Personally, I think the tipping point has been reached, and the brittle rhetoric of theocratic underpinnings for governance is increasingly rejected as harsh, doctrinaire and unresponsive to the greater needs of a plural society. A society that was founded on the absence of church doctrine in governance, and a system of justice blind (and therefore not beholden) to race, religion, social status and financial means. In the two plus centuries since our Founders cobbled together this nation, each step toward the perfection of the union has been a struggle. In the beginning they couldn't even agree to outlaw slavery and it took over two hundred years for a person of color to ascend to the highest office, and we have yet to elect a woman. Women's rights, voting rights, LGBT rights, and whatever oppressive practices we continue to fight were, and are, ongoing struggles to adapt to change. The reins of power are changing from the Baby Boomers to the Next Gen, and each transition meets resistance and disbelief from the old guards.

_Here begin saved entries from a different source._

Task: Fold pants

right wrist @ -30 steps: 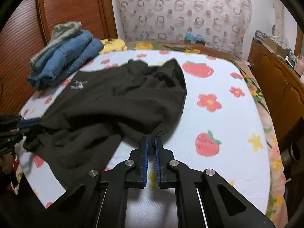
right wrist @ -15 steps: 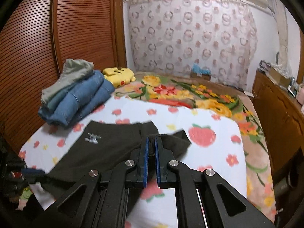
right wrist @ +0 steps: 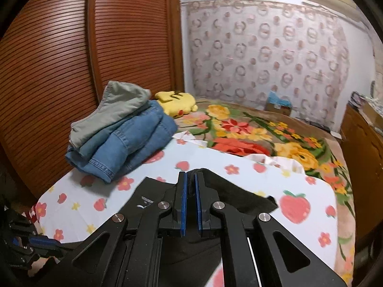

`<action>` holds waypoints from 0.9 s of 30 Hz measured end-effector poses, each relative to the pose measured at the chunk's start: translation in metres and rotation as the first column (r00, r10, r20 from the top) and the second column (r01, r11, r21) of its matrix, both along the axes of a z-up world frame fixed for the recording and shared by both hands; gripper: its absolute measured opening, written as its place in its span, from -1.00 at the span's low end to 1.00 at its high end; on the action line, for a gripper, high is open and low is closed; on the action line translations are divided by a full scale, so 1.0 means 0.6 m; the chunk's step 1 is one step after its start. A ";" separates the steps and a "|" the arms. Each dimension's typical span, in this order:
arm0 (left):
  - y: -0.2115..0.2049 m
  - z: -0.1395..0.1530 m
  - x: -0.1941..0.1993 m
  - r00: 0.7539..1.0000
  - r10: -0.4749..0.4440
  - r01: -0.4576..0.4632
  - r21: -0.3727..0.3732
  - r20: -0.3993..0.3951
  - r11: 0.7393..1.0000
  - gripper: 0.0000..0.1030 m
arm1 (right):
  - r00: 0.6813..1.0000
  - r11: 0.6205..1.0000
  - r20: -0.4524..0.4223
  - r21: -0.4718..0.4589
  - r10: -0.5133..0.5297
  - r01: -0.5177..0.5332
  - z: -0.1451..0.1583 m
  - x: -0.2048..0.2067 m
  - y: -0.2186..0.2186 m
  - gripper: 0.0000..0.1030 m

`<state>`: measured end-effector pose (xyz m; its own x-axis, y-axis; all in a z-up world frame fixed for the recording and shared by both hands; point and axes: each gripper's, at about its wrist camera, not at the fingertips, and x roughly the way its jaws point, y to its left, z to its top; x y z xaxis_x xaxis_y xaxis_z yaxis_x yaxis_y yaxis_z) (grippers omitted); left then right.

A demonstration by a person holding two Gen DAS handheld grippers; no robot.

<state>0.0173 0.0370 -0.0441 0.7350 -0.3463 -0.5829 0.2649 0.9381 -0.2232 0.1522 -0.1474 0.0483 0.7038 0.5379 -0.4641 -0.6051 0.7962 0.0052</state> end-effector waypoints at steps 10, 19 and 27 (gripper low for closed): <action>0.012 -0.060 -0.001 0.995 0.030 -0.029 0.008 -0.097 1.000 -0.86 | 0.998 0.994 -0.046 -0.100 0.041 -0.045 -0.041 0.039 0.062 -0.88; 0.014 -0.069 0.002 0.994 0.026 -0.026 0.004 -0.108 1.000 -0.86 | 0.994 0.993 -0.110 -0.118 0.006 -0.019 -0.059 0.050 0.038 -0.53; 0.014 -0.067 0.006 0.993 0.032 -0.030 0.020 -0.110 0.999 -0.75 | 0.992 0.996 -0.125 -0.085 -0.019 0.008 -0.059 -0.013 0.001 -0.32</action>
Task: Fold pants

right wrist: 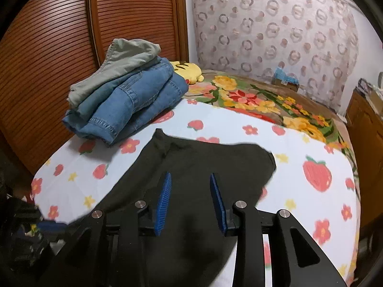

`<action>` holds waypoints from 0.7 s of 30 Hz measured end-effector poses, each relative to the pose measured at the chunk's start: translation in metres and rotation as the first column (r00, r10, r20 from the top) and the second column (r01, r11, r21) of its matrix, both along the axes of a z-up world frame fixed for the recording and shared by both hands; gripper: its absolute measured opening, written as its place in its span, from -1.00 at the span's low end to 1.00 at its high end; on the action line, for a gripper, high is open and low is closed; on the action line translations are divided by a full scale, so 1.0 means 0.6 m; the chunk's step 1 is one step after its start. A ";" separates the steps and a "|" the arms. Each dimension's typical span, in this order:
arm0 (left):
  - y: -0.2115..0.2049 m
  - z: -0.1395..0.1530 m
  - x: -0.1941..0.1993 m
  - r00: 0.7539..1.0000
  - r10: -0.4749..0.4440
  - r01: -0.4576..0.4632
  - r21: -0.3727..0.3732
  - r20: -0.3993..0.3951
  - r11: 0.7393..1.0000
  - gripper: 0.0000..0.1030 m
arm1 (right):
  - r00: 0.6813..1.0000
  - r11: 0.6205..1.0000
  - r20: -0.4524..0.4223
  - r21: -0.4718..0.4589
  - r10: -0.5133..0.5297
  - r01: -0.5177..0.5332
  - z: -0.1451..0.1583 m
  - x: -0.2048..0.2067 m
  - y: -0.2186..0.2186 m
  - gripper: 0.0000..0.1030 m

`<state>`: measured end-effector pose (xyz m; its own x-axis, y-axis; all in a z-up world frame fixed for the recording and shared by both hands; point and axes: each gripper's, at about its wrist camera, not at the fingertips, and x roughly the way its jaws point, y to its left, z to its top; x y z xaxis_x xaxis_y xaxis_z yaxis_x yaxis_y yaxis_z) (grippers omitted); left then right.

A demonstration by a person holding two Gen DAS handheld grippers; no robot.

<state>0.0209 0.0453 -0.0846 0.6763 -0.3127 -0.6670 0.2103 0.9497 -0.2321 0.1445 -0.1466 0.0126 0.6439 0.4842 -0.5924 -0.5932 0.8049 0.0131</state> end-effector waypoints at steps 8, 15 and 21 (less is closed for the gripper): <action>0.007 0.005 0.013 0.999 0.035 -0.036 0.032 0.017 0.999 0.00 | 1.000 1.000 -0.025 0.009 -0.013 0.013 -0.022 -0.055 -0.044 -0.32; 0.003 0.012 0.030 0.998 0.046 -0.048 0.055 0.035 0.997 0.03 | 0.999 1.000 -0.046 0.003 -0.016 0.016 -0.047 -0.089 -0.062 -0.32; 0.001 0.019 0.064 0.999 0.015 -0.017 0.031 0.048 0.999 0.02 | 0.997 0.999 -0.072 -0.010 -0.037 0.036 -0.075 -0.091 -0.063 -0.16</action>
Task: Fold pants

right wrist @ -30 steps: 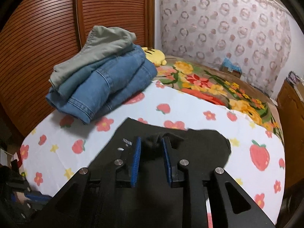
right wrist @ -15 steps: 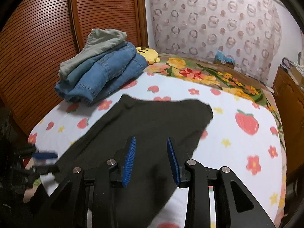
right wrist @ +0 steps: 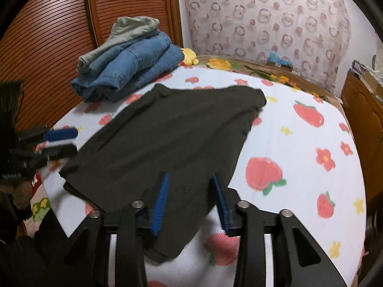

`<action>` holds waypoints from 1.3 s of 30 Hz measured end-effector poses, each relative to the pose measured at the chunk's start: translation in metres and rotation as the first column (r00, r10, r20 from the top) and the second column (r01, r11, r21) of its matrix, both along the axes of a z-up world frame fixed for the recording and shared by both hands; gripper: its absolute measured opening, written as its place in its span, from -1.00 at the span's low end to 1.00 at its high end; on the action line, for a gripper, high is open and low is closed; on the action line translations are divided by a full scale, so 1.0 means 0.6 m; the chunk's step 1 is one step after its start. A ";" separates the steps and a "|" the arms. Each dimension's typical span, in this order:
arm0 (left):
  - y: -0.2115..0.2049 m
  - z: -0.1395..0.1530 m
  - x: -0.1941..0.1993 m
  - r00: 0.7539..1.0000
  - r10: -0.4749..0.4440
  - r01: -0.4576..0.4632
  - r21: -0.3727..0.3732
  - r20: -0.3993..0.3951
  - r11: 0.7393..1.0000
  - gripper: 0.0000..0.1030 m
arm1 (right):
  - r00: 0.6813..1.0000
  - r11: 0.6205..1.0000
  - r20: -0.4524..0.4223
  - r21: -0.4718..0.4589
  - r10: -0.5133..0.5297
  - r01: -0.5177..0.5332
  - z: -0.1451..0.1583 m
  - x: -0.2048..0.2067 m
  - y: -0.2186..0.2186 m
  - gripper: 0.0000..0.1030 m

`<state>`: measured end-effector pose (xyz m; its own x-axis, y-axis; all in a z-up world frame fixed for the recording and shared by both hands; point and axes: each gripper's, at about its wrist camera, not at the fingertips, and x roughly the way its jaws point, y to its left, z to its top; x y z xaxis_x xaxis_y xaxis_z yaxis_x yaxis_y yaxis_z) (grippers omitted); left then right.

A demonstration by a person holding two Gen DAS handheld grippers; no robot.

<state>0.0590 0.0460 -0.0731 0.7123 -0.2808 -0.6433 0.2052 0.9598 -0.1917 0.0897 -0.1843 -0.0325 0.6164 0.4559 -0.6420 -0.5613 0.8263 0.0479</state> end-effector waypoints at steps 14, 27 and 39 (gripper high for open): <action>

Coming to grips with the velocity of change, reexamining our basic assumptions about who and what we are as a nation, and stepping back from the hollow grandiloquence of insisting the old ways are the only ways will be essential moving forward. Wallowing in self-pity and bemoaning the fate of the Union at the election results is delusional. Each time we come together to vote as a nation we tell our leaders where and how we wish to advance our grand experiment called the United States. To the extent our leaders cling to broken models and irrelevant posturing forestalls the inevitable. Conservatives wishing to have a seat at the table going forward need new leadership that understands function must drive form, that making reasonable compromises doesn't equate to 'my way or the highway', nor does it equal moral equivocation. Not even the church still thinks the Sun revolves around the Earth, so let's roll up our sleeves and get to work on what needs to be done to plan for the future, for however much some among us might wish it, the past has passed and a new paradigm calls for fresh thinking. As my fourth grade teacher used to say, "Let's put our thinking caps on, shall we?"